> _About this task_
Copy the records word for word. Pictures do not go in.

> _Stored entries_
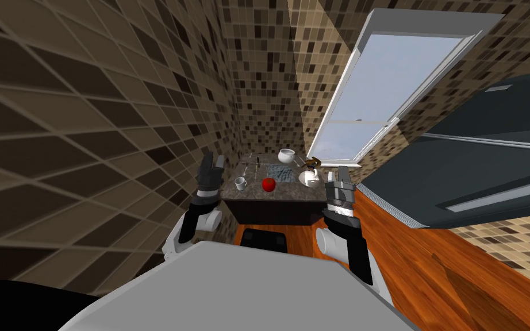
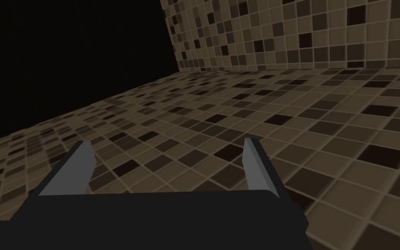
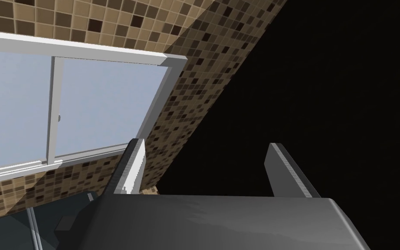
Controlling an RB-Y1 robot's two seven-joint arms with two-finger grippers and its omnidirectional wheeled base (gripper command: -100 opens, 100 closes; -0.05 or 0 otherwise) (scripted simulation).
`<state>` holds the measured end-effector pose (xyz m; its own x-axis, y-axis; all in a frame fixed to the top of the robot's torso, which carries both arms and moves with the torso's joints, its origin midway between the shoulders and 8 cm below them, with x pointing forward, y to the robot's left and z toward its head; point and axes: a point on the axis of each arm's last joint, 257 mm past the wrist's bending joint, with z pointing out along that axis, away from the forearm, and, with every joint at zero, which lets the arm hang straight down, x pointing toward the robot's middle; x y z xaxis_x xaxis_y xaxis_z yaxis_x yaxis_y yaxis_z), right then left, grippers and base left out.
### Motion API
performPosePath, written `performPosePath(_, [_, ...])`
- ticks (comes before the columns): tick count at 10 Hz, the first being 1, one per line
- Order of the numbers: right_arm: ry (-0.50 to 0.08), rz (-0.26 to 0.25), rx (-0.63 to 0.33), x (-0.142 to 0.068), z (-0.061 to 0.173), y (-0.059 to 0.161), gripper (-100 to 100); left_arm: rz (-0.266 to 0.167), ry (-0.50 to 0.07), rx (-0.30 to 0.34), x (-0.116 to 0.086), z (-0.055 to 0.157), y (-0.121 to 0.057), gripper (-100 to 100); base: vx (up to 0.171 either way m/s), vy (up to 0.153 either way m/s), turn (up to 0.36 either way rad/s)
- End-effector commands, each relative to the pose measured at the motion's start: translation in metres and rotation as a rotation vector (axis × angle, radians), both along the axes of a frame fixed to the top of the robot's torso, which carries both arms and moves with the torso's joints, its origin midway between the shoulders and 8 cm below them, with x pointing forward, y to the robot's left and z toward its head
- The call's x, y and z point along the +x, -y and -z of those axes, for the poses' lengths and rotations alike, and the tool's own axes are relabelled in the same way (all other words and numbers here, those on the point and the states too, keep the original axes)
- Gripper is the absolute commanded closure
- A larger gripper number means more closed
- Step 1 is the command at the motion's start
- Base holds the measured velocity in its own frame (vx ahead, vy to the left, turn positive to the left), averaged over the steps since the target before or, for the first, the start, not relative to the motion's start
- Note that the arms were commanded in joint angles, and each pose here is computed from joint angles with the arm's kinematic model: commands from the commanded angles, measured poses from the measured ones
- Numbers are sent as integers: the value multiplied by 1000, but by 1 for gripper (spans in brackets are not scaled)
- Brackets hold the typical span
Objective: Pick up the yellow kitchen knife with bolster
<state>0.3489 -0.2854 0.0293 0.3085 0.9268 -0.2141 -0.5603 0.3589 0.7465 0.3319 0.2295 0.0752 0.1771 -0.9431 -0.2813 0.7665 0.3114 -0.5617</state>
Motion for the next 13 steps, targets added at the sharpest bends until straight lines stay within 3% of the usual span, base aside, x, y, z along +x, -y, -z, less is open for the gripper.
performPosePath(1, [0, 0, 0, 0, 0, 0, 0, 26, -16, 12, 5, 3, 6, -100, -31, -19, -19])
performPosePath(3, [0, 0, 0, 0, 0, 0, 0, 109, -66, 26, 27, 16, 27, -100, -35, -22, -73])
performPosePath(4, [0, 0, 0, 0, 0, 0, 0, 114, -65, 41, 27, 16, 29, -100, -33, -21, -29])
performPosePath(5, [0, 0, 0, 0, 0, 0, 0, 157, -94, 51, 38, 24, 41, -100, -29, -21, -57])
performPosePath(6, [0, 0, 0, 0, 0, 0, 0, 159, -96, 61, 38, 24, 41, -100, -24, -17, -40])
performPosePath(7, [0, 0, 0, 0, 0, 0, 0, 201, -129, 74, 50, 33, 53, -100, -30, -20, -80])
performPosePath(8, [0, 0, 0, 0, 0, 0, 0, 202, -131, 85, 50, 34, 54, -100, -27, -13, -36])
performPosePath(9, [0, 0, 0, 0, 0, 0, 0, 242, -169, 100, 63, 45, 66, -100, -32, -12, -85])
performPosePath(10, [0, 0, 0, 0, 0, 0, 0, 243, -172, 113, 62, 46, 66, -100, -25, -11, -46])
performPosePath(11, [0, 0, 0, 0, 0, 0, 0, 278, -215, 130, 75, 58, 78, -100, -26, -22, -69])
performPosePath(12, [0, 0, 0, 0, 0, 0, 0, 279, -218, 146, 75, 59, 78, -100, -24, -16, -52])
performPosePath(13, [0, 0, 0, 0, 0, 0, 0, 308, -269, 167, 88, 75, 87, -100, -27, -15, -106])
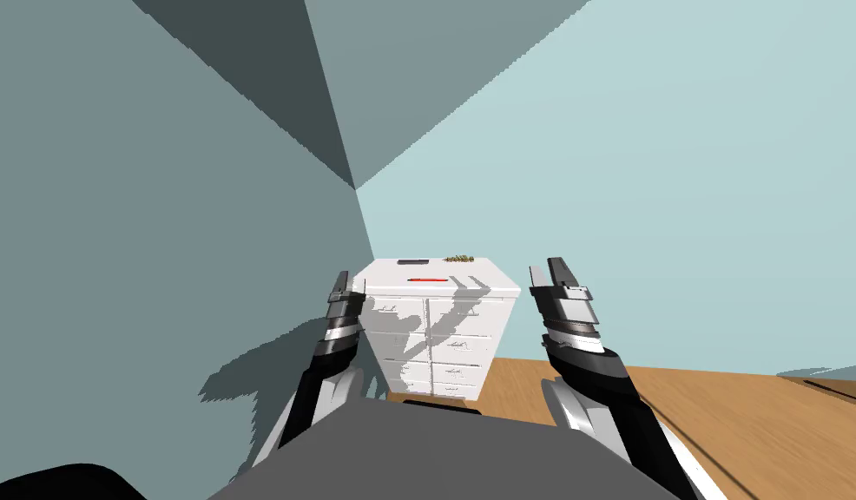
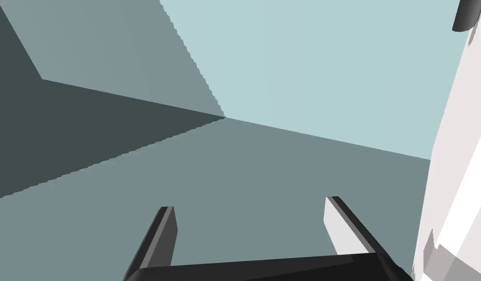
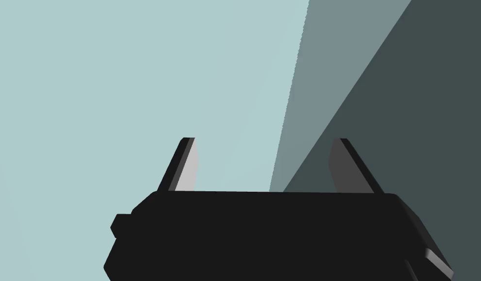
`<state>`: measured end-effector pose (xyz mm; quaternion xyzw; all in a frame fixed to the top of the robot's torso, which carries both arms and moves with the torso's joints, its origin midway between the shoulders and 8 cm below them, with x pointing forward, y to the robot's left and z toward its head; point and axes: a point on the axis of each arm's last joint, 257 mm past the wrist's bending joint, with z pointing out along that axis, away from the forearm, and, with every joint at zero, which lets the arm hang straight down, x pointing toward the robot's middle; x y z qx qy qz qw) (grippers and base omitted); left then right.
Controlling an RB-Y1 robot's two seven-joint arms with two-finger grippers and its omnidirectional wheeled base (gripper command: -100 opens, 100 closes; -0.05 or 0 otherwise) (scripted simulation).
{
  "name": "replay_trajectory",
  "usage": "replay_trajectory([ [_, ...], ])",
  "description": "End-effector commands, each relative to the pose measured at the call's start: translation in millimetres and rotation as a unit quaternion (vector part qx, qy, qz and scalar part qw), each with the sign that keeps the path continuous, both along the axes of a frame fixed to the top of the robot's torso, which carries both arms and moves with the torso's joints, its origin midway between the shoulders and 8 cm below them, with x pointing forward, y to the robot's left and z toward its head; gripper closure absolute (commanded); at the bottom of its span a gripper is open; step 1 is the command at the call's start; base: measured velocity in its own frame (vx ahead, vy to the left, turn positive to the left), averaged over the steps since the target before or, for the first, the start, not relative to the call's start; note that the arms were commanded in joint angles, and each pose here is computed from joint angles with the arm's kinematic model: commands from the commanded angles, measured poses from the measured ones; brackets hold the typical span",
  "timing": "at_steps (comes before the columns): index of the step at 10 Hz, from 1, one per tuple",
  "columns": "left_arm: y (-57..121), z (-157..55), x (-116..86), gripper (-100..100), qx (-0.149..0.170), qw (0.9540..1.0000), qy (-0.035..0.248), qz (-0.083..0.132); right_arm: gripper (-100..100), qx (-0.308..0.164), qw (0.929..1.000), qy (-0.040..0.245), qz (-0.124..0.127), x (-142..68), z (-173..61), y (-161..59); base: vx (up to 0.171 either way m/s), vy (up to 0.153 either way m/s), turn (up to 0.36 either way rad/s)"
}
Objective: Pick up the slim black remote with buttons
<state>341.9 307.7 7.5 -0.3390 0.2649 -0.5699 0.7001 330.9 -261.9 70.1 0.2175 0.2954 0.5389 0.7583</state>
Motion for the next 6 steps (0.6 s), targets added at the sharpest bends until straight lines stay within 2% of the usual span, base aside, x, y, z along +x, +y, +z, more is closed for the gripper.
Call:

> _Worked solution_
Controlling an RB-Y1 robot's two seven-joint arms with two-finger grippers and its omnidirectional wheeled base (gripper command: -100 opens, 100 closes; -0.05 or 0 otherwise) (scripted simulation).
`<state>` holds the measured end-effector pose (xyz m; its own x-axis, y-axis; all in a frame fixed to the top of the robot's torso, which carries both arms and moves with the torso's joints, its origin midway between the shoulders and 8 cm below them, with x pointing forward, y to the robot's left and z toward its head; point and axes: a point on the axis of each arm's last joint, 257 mm past the wrist's bending joint, with z pointing out along that axis, away from the forearm, and, with every joint at zero, which lets the arm hang straight down, x pointing toward the robot's middle; x y z xaxis_x xaxis_y xaxis_z yaxis_x yaxis_y yaxis_z), right then left, grippers and base left out.
### Motion API
performPosePath, written `performPosePath(_, [_, ...])`
- ticks (comes before the columns): tick count at 10 Hz, the first being 1, one per line
- Order of the numbers: right_arm: ry (-0.50 to 0.08), rz (-0.26 to 0.25), rx (-0.63 to 0.33), x (-0.142 to 0.068), z (-0.061 to 0.173), y (-0.059 to 0.161), gripper (-100 to 100); left_arm: rz (-0.266 to 0.167), ry (-0.50 to 0.07), rx (-0.30 to 0.34), x (-0.116 to 0.086), z (-0.055 to 0.157), y (-0.121 to 0.057), gripper (-100 to 100); base: vx (up to 0.171 either way m/s), vy (up to 0.153 either way m/s), turn (up to 0.36 either way rad/s)
- End-effector commands, each relative to the pose measured at the motion's start: translation in metres and rotation as a rotation vector (axis × angle, radians), both along the axes of a frame fixed to the top of the robot's torso, which carries both arms and moves with the torso's joints, its origin midway between the shoulders and 8 cm below them, with x pointing forward, y to the robot's left and z toward its head
- The call's x, y and z point along the +x, -y and -z of those axes, for the poses' lengths and rotations alike, and the tool's own axes are relabelled in the same way (all other words and numbers here, those on the point and the states too, keep the original axes)
- Gripper is the absolute commanded closure
- A larger gripper number means more closed
- Step 1 is the command at the motion's start
- Base holds the measured velocity in its own frame (vx ahead, vy to the left, turn positive to the left), averaged over the steps since the target before or, for the first, the start, not relative to the motion's start
- Note that the arms were commanded in joint angles, and each pose here is computed from joint angles with the arm's kinematic model: commands from the commanded angles, measured poses from the measured ones
- Numbers are sent as integers: the value multiplied by 1000, but by 1 for gripper (spans in brackets are not scaled)
- Brackets hold the typical span
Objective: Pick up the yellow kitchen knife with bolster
<state>0.3489 -0.2854 0.0293 0.3085 0.9268 -0.2141 -0.5603 0.3589 0.7465 0.3319 0.2295 0.0752 0.1771 -0.9431 -0.2813 0.7665 0.3114 -0.5617</state>
Motion for the next 13 steps, targets added at the sharpest bends until straight lines stay within 3% of the usual span, base aside, x, y, z along +x, -y, -z, less is open for the gripper.
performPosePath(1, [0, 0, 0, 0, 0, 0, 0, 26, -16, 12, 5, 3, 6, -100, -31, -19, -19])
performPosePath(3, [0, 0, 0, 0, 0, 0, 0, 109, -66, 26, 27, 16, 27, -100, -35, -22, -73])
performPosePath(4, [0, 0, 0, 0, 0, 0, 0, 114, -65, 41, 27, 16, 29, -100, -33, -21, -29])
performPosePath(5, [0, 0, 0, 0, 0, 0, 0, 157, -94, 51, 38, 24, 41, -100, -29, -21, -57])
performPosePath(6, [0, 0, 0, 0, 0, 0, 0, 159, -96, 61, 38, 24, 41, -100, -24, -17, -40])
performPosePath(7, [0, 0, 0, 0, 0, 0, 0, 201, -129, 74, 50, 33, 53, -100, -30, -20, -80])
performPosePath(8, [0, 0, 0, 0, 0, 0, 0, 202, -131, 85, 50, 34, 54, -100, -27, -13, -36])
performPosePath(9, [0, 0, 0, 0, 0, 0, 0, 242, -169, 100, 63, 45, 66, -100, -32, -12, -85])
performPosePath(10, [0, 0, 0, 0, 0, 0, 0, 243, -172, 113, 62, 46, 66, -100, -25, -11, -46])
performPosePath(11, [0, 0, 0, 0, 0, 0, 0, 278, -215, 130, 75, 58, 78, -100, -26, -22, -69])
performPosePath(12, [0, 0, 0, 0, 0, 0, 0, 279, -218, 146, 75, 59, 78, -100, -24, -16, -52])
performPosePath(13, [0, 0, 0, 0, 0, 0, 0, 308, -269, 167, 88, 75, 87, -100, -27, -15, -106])
`<state>`: measured end-effector pose (xyz mm; quaternion xyzw; all in a frame fixed to the top of the robot's torso, which carries both arms and moves with the torso's joints, its origin midway between the shoulders and 8 cm below them, with x pointing forward, y to the robot's left and z toward its head; point and axes: a point on the axis of each arm's last joint, 257 mm past the wrist's bending joint, with z pointing out along that axis, away from the forearm, and, with every joint at zero, which lets the arm hang straight down, x pointing toward the robot's middle; x y z qx qy qz qw) (grippers and base omitted); left then right.
Controlling an RB-Y1 robot's two seven-joint arms with two-finger grippers and its omnidirectional wheeled base (gripper command: -100 opens, 100 closes; -0.05 or 0 otherwise) (scripted simulation).
{
  "name": "replay_trajectory",
  "usage": "replay_trajectory([ [_, ...], ])",
  "description": "End-effector commands, each relative to the pose measured at the call's start: translation in millimetres and rotation as a unit quaternion (vector part qx, qy, qz and scalar part qw), each with the sign that keeps the path continuous, both along the axes of a frame fixed to the top of the robot's torso, which carries both arms and moves with the torso's joints, its origin midway between the shoulders and 8 cm below them, with x pointing forward, y to the robot's left and z toward its head; gripper closure absolute (commanded); at the bottom of its span a gripper is open; step 1 is the command at the call's start; base: measured velocity in its own frame (vx ahead, vy to the left, turn positive to the left), averaged over the steps since the target before or, for the first, the start, not relative to the call's start; note that the arms were commanded in joint angles, and each pose here is computed from joint angles with the arm's kinematic model: commands from the commanded angles, measured poses from the measured ones; brackets hold the typical span",
  "timing": "at_steps (comes before the columns): index of the step at 10 Hz, from 1, one per tuple",
  "columns": "left_arm: y (-57..121), z (-157..55), x (-116..86), gripper (-100..100), qx (-0.149..0.170), qw (0.9540..1.0000), qy (-0.035..0.248), qz (-0.083..0.132); right_arm: gripper (-100..100), qx (-0.308..0.164), qw (0.929..1.000), qy (-0.040..0.245), qz (-0.124..0.127), x (-142..68), z (-173..61), y (-161..59); base: vx (up to 0.171 either way m/s), vy (up to 0.153 either way m/s), turn (up to 0.36 either way rad/s)"
}
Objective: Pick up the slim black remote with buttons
<state>341.9 307.7 7.5 -0.3390 0.2649 -0.5699 0.7001 330.9 -261.9 70.1 0.2175 0.2954 0.5389 0.7583</state>
Motion for the next 6 steps (0.6 s), targets added at the sharpest bends until straight lines stay within 2% of the usual span, base aside, x, y, z along +x, +y, +z, more is closed for the gripper.
Call:

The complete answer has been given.